I just thought I'd take a minute to blog over here since it has been awhile. I've posted a few recipes on my craft blog in the past few weeks, so if you haven't been keeping up over there be sure to take a peek! I have oodles of recipes that I've clipped from different magazines and publications and enjoy trying new ones. We've been having a bake sale at church every weekend as part of our city's farmer's market, so that has been keeping me busy in the kitchen... and it's a good thing, because I typically just try one piece and then send the rest off before I'm tempted to eat more!
Life has been crazy busy lately, but if you ask me exactly what it is that's keeping us busy I couldn't pinpoint anything major. Just the day to day stuff, and keeping up with Jack (whom you see giving you his best, most beautiful smile above! This is a typical scene - smiles and as many toys as we can carry at one time. :) ). Our little boy is quite the handful, and so different from his big brother. Always on the go! Of course we all still miss Henry and think of him daily. My desktop image is a favorite photo of him, and I have a snapshot next to the light on my night stand. I say good morning and good night to him every day, and remind him that I love him. He had three favorite bedtime stories, and I tell one or all of them to Jack every night because I think Henry can hear me, too. Sometimes I sit at the cemetary and tell them to his grave - I have them memorized, you know. I know all about what happens if you give a moose a muffin. And I also can tell you exactly how that duck got stuck in the muck down by the "beep bween mawsh" (i.e. deep green marsh), as Henry used to say. Not to mention how to use your nose to find things to smell (your beak or your snuffle can work just as well)! I can't get past the feeling that this - life - is not how it was meant to be, despite my core belief that everything is a part of His master plan. It's quite the paradox of emotions. *sigh*
Darrin and I have worked hard to keep Henry alive in Jack's memory. We show him photos and videos regularly, and Henry is often a part of daily conversation. You like Spiderman? Your brother loved Spiderman! That's something you have in common! Jack will look at the photos on our buffet and point to his brother and say, "N-er!", which is his take on "Henry". :) If you ask Jack what his name is, he will say, "Bee!"... a nick-name Henry gave him when he was born. Then we say, "Or?" and he says, "Zack!" (i.e. Jack). If we ask him where his brother is, he will simply point up to Heaven. It warms and breaks my heart, all at the same time.
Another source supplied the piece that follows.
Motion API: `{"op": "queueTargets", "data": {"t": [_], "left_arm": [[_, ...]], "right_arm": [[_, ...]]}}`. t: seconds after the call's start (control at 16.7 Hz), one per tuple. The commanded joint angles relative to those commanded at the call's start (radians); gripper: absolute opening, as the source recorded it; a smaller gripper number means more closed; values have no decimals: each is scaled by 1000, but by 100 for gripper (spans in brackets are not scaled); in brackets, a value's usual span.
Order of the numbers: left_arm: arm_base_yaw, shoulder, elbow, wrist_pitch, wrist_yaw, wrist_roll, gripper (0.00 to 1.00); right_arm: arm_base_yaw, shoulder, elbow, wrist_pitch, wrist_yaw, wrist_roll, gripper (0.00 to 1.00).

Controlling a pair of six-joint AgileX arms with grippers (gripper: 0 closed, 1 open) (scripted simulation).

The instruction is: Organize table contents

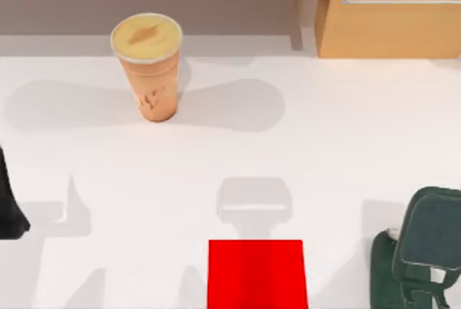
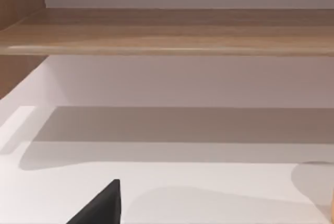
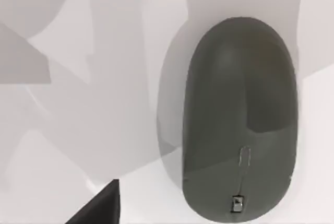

We are still in the process of choosing a headstone for Henry. And by "we", I pretty much mean me. I have thought long and hard about this, and Darrin and I have discussed all of the options I like (which thankfully he likes, too), but I still cannot commit to one. I tell myself that it's because I want to make sure it's perfect. I look at it like a tattoo. Once you get it, you have it forever (note: it was about eight years between idea and commitment on my tattoo. I like to think things through.). But I wonder if maybe my delay is because that one final act will make everything official... you know, as if it's not already. We are leaning towards a beautiful memorial marker that is a mirage of photos of our boy, but I occasionally go back to the thought of a simple marker that is unassuming and reserved. Because if my boy were given the chance to grow to manhood, I believe that is how he would have been. He would have been humble and sweet and reserved. I could tell all of that in the short time we had him. Maybe a mother just knows? He was so much like his great-grandfather (his namesake). Such an old soul. And maybe that was a gift from God... allowing us to look into those eyes and see so much more than this three years. I don't know, but I like to think so.
I still don't understand why all of this happened, and I'm doubtful that I ever will. But I continue to push forward - probably with more gusto than ever, because I feel him with me, encouraging me, driving me, forcing me to be the mum that he saw rather than the one I really was. Because our children do not see what we see. They see all the good. They see someone who makes the sun rise and set, and they think she is almost mythical. If I can live up to a fraction of the worth he saw in me, that Jack sees in me, I'll consider myself a success.